What is being asked:
Each line of the data below holding the word "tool" must be copied.

Records from a data collection:
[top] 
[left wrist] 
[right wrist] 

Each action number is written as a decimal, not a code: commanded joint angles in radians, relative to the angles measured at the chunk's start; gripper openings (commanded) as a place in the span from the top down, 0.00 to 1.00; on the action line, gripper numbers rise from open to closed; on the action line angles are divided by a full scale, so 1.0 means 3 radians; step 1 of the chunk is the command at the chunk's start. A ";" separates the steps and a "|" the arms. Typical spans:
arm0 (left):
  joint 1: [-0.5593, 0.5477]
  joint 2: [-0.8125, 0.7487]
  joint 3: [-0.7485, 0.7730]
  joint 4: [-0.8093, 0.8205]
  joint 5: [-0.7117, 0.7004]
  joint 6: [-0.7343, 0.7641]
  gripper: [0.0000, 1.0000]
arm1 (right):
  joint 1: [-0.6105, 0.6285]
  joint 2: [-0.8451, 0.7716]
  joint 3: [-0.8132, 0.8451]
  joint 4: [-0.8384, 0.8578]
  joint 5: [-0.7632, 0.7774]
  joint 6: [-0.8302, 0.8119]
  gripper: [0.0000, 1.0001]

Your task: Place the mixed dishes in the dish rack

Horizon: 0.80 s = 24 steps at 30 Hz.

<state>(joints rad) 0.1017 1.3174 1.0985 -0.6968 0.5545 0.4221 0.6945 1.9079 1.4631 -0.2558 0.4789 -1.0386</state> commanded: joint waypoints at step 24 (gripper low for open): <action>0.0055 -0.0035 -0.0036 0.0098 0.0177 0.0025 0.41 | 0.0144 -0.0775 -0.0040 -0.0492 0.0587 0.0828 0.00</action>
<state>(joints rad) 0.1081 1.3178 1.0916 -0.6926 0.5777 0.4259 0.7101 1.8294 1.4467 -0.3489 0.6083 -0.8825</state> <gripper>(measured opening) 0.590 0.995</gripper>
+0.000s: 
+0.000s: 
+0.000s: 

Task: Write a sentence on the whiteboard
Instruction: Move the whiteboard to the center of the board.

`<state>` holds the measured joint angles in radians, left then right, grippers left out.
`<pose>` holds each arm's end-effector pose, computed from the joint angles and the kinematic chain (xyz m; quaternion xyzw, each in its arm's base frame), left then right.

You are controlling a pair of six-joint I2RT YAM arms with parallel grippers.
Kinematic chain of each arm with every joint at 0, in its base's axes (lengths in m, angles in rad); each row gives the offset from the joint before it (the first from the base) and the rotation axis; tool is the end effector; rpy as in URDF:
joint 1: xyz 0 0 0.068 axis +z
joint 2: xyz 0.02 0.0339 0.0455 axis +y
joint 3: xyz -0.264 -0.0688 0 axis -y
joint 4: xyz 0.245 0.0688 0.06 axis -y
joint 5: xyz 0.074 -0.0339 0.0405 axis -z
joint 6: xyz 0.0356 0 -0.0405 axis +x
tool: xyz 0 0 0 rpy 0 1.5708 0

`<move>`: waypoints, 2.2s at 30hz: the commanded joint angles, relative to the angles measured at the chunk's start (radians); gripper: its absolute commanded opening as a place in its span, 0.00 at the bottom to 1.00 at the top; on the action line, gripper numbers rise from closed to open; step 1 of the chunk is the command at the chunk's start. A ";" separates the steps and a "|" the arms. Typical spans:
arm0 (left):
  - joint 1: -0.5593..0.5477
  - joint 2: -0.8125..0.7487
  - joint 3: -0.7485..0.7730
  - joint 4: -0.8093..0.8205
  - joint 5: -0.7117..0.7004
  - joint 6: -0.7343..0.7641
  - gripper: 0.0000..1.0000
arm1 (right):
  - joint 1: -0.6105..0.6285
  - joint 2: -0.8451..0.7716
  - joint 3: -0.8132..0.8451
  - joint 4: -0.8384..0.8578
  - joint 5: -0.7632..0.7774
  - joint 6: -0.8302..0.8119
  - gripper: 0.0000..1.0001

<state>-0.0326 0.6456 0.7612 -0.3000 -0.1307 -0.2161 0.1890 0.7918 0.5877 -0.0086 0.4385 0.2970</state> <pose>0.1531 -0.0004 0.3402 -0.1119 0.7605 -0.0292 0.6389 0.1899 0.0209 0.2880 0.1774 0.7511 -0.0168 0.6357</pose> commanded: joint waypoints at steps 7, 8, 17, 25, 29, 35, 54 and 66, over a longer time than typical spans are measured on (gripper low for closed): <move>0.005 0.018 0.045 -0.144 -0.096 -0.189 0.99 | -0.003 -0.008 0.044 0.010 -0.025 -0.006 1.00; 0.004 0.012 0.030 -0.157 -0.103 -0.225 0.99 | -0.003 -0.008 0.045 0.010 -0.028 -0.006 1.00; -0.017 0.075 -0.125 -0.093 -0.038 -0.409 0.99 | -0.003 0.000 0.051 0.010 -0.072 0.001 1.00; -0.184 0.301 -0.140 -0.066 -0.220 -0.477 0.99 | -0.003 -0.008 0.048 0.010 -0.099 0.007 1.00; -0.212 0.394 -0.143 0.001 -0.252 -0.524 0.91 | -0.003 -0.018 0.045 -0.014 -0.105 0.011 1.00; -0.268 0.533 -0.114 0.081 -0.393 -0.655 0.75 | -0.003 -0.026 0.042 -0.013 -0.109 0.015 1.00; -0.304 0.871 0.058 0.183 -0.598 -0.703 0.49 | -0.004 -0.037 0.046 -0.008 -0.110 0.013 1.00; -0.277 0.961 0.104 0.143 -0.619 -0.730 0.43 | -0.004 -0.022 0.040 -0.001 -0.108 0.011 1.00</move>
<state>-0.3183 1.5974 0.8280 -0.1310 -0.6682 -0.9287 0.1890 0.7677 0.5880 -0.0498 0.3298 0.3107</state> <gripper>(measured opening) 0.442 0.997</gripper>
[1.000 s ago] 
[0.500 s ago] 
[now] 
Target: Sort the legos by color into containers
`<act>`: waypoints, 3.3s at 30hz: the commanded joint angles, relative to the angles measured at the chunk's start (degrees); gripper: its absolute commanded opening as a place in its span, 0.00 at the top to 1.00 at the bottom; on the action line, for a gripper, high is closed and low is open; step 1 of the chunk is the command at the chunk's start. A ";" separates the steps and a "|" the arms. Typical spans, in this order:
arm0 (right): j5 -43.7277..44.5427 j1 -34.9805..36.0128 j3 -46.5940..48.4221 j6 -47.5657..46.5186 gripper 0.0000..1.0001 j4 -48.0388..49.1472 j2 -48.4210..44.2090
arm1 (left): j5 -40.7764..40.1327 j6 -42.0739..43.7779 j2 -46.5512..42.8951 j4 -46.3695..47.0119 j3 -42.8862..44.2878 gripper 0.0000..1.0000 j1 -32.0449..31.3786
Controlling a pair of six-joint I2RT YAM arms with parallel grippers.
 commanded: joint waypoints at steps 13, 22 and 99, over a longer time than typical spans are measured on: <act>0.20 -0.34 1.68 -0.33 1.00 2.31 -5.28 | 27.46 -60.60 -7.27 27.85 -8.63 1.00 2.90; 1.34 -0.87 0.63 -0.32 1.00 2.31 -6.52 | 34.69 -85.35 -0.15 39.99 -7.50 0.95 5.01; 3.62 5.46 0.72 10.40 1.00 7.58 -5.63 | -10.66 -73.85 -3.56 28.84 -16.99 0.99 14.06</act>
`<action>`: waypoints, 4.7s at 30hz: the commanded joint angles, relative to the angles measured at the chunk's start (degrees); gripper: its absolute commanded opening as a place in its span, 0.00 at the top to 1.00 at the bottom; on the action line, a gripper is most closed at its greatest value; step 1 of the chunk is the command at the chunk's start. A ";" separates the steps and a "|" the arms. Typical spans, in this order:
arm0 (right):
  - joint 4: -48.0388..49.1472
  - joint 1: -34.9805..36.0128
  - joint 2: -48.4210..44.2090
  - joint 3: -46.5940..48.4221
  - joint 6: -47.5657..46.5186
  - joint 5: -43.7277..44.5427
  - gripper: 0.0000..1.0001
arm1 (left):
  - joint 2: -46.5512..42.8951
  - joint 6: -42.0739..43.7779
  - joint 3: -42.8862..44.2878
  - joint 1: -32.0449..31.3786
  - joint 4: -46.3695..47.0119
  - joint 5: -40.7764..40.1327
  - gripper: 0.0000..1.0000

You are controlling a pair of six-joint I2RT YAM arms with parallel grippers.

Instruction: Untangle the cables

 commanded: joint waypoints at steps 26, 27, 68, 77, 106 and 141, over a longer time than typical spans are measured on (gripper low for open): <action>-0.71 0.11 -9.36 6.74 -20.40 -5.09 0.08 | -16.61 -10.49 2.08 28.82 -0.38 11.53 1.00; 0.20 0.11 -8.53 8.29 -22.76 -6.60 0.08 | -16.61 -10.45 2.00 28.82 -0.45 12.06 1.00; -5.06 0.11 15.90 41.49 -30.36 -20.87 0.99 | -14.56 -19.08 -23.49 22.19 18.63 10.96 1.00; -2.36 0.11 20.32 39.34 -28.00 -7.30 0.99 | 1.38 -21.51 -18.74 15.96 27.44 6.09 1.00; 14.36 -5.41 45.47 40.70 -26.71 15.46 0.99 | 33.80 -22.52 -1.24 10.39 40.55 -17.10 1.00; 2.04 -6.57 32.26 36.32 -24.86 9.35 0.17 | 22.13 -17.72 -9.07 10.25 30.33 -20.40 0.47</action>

Response to the exercise:
Kinematic chain of each arm with every joint at 0, in its base's axes (lengths in m, angles in rad); each row gives the offset from the joint before it (the first from the base) and the rotation axis; tool is the end effector; rpy as in URDF:
tool: xyz 0 0 0 rpy 0 1.5708 0

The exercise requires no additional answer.